A-t-on encore besoin de médecins?
En plus de ses nombreux avantages, l’IA recèle aussi des dangers: ses résultats ne sont aussi bons que les données sur lesquelles elle se base. Si les données sont biaisées, par exemple parce qu’elles ne proviennent que d’hommes ou de personnes d’une seule ethnie, les résultats peuvent être faux pour d’autres groupes de personnes. Il faut donc relever les données aussi largement que possible, les contrôler soigneusement et les adapter régulièrement. Vu ces nouveautés révolutionnaires, on se demande parfois si les médecins vont devenir superflus. Non, dit Thomas Lüscher. En effet, il faut toujours que des médecins contrôlent les résultats et examinent les recommandations d’un œil critique. Et ce sera le cas pendant encore longtemps. Une machine peut aussi aboutir à des résultats erronés et il ne faut donc pas la laisser prendre seule des décisions.
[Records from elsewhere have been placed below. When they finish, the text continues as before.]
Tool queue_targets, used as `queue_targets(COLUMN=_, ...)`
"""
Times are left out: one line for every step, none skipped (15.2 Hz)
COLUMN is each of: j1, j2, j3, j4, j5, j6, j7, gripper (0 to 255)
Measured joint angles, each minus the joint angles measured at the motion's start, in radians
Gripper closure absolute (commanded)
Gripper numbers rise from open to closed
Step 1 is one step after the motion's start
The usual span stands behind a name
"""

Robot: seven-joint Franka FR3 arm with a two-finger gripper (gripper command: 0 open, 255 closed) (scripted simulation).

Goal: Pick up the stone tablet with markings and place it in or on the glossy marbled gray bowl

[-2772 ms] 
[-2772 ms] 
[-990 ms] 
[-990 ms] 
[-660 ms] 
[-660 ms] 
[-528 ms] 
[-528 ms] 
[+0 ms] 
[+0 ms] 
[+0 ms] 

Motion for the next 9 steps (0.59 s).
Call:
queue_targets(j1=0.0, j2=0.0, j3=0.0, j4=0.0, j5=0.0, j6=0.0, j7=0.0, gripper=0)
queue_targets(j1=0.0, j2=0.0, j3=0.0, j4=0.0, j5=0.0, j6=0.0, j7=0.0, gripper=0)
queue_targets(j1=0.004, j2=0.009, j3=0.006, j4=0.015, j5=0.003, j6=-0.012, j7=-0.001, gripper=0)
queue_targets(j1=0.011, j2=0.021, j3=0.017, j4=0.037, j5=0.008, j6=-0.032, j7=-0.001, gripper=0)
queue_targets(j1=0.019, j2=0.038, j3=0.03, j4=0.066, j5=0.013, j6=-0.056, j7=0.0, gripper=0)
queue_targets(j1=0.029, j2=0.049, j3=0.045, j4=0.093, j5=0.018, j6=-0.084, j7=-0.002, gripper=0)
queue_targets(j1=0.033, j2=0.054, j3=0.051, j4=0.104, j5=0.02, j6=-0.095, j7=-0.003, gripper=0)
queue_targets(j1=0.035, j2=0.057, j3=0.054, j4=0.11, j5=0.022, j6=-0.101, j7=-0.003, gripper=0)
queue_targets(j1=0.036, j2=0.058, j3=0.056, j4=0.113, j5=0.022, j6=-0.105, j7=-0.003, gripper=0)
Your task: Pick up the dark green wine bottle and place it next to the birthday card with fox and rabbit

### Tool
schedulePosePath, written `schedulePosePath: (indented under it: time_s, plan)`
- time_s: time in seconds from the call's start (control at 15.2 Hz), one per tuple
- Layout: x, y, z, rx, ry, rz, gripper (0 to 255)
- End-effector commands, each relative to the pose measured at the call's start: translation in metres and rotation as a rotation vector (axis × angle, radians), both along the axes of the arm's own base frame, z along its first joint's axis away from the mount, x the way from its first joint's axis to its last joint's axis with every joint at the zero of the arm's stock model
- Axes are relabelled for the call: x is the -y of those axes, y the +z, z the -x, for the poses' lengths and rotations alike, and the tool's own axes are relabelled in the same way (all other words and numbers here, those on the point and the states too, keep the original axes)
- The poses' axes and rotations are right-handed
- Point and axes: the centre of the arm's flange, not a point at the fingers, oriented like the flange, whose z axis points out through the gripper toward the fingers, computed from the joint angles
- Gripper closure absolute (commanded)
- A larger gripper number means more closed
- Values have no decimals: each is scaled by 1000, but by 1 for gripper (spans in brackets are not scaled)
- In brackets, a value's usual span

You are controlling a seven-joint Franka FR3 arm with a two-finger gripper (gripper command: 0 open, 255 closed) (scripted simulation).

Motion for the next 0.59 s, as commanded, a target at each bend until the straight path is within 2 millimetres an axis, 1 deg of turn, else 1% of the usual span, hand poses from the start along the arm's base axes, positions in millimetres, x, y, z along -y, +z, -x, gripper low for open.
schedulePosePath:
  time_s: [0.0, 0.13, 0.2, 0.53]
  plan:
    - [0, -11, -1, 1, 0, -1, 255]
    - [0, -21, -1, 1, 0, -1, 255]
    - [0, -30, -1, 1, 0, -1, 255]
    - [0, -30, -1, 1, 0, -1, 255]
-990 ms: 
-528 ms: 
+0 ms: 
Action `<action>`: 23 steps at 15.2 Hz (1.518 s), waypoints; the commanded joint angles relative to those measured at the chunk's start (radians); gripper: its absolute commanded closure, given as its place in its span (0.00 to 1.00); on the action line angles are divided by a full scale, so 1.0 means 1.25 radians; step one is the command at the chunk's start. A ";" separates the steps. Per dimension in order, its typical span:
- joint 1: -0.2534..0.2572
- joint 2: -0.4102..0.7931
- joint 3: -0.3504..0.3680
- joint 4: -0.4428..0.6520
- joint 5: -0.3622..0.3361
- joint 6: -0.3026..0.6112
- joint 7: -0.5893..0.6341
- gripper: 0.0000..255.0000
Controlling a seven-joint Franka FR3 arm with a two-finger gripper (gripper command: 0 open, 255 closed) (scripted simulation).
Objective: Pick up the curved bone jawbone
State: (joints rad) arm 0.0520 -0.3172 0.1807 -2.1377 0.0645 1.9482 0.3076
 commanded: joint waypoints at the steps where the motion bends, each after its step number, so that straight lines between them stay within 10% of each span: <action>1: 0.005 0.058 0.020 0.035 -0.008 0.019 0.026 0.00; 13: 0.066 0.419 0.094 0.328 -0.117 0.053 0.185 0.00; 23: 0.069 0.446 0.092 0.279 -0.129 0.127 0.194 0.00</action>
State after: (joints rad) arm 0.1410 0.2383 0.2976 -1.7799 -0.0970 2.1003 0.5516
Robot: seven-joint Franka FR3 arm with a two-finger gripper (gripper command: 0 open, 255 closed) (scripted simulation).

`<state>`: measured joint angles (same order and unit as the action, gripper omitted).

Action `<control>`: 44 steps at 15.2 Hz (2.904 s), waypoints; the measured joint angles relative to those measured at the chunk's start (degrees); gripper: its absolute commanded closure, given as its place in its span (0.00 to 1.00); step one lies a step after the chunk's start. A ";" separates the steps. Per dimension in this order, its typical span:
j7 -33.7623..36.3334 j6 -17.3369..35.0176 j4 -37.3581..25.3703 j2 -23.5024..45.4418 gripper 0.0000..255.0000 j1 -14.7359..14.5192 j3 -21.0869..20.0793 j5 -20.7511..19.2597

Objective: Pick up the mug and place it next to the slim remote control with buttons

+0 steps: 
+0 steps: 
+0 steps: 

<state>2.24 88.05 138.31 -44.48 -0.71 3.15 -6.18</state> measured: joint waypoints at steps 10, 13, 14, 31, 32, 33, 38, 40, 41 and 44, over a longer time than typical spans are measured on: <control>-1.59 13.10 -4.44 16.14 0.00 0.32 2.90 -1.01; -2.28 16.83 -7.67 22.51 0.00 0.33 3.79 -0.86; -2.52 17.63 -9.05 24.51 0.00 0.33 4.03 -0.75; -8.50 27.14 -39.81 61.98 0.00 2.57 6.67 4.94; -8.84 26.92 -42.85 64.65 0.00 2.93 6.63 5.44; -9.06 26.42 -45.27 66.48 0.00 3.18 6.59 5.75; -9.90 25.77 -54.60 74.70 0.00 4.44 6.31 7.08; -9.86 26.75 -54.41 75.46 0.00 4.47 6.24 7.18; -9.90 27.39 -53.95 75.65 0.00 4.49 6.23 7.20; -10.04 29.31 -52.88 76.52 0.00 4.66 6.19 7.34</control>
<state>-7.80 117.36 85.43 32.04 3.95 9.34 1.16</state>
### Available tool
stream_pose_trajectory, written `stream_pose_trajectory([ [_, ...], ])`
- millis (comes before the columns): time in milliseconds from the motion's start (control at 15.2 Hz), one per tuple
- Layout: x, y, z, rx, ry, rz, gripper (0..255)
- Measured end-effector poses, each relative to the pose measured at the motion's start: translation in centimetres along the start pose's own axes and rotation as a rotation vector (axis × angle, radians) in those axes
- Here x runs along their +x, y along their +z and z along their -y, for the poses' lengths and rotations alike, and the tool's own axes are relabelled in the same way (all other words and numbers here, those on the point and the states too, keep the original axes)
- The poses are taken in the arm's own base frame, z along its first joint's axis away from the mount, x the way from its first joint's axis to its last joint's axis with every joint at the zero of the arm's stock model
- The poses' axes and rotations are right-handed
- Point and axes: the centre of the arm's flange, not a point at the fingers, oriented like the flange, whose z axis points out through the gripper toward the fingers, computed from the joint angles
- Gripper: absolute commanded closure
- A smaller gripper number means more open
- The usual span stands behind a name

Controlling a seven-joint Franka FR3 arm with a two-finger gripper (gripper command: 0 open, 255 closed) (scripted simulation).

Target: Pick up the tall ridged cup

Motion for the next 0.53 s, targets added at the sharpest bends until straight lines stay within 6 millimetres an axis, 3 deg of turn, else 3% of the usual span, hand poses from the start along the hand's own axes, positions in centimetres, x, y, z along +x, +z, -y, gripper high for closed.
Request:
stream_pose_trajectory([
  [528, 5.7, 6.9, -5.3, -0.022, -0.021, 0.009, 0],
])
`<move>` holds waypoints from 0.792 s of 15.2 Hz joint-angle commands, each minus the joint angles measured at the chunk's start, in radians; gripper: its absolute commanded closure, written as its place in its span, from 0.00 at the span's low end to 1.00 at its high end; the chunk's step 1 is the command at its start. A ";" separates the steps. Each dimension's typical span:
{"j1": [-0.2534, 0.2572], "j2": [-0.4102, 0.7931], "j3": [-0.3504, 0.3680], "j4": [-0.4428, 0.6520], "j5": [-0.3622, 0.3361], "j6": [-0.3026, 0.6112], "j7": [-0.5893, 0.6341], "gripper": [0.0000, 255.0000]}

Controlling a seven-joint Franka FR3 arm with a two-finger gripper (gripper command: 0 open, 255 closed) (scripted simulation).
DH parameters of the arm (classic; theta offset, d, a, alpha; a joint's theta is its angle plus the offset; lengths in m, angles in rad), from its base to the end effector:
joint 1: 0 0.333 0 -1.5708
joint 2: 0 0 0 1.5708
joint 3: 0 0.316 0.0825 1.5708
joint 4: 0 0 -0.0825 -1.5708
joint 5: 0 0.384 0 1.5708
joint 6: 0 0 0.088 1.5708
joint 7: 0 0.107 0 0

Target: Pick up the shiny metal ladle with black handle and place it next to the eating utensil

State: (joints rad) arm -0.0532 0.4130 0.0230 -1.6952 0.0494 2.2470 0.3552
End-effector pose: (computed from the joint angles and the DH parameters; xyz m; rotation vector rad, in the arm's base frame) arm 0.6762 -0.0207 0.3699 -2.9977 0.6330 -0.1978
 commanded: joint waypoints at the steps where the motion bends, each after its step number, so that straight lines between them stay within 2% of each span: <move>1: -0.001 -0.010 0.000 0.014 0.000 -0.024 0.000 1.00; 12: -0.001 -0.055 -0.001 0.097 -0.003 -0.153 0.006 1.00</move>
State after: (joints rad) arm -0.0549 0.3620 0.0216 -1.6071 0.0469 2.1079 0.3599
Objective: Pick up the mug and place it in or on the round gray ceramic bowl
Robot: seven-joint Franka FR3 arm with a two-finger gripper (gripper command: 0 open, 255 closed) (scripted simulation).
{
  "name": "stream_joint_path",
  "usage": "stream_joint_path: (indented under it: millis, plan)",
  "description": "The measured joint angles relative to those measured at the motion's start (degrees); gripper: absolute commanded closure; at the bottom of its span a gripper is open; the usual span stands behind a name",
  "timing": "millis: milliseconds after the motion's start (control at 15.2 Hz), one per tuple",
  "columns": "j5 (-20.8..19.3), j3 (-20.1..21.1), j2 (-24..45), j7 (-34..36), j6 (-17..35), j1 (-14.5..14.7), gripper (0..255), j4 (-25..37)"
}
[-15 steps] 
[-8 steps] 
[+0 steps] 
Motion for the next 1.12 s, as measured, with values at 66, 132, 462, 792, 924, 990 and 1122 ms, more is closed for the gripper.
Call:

L’IA ne pourra pas s’imposer dans les domaines qui nécessitent de l’empathie, c’est-à-dire là où il faut s’intéresser au psychisme et aux besoins d’autres personnes. «Mais il se peut que grâce à l’efficacité de l’IA, les médecins retrouvent plus de temps pour les entretiens», espère Thomas Lüscher. Pour la médecine, il ne voit pratiquement que des avantages. Dans la société en revanche, il pense qu’il y aura des changements qui bouleverseront des corps de métier dans leur ensemble et qu’on aura besoin pour cela de solutions entièrement nouvelles.

Comment fonctionne l’IA?

L’intelligence artificielle repose sur trois principes: premièrement, nous disposons de nos jours de quantités considérables de données électroniques dans tous les domaines de la vie. Deuxièmement, nous avons des ordinateurs extrêmement puissants qui traitent très rapidement de grandes quantités de données. Troisièmement, à l’aide d’algorithmes de plus en plus perfectionnés et de réseaux neuronaux, on peut entraîner les ordinateurs à réaliser une tâche de manière autonome. Par exemple reconnaître un modèle dans les données et dire si un patient ou une patiente a besoin ou non de tel ou tel traitement. Par la répétition de l’exercice sur de nouvelles données, l’ordinateur progresse dans sa tâche et ses résultats sont de plus en plus exacts d’une fois sur l’autre.